■ Work task: Of the material below, the lines to be retyped are those from the line containing "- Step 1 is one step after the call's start" through the line containing "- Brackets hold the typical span", inclusive; reproduce them exactly.

-=-=-=-=-

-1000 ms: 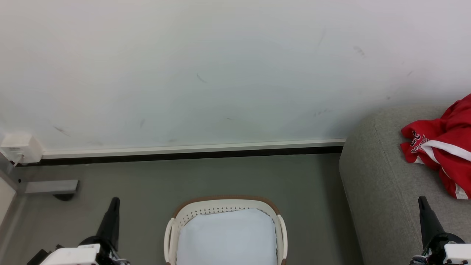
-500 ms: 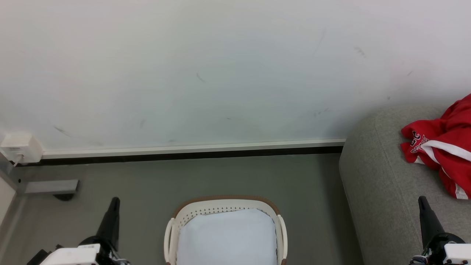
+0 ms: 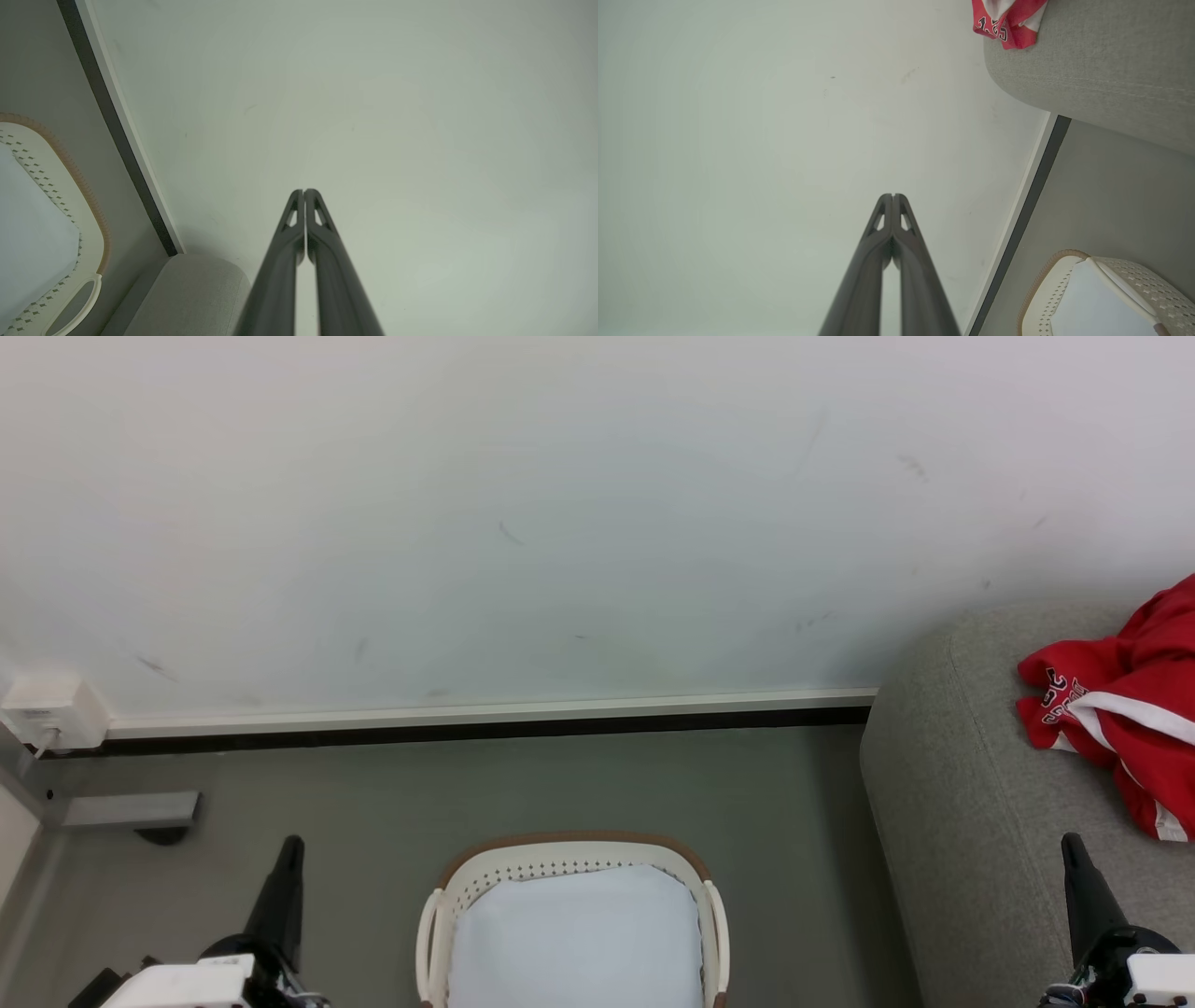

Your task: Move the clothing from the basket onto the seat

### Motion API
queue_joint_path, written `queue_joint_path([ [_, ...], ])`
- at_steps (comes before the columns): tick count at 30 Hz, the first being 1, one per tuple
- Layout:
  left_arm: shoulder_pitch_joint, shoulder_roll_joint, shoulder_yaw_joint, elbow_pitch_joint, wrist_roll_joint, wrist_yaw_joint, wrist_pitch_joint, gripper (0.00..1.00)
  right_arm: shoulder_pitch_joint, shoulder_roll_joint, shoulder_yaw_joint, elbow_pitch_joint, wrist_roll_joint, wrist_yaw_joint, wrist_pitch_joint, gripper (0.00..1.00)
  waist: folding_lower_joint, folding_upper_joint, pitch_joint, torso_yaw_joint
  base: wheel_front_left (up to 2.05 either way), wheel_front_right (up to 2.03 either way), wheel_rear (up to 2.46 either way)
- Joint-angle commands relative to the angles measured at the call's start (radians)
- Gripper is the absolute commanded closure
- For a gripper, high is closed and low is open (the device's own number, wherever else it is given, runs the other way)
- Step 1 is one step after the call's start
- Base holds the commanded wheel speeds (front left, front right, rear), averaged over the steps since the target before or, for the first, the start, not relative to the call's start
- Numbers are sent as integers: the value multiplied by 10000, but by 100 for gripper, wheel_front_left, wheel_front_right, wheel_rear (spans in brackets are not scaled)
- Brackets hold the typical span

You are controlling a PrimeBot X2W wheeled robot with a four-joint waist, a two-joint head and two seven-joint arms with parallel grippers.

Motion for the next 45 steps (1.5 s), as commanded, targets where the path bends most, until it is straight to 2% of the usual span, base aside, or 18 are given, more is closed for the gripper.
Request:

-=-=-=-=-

■ Worked solution:
- Step 1 is one step after the call's start
- Base holds the commanded wheel speeds (front left, front right, rear), averaged over the steps since the target before or, for the first, the start, not relative to the call's start
- Numbers are sent as integers: the value multiplied by 10000, but by 100 for gripper, wheel_front_left, wheel_front_right, wheel_rear (spans in brackets are not scaled)
- Brackets hold the typical span

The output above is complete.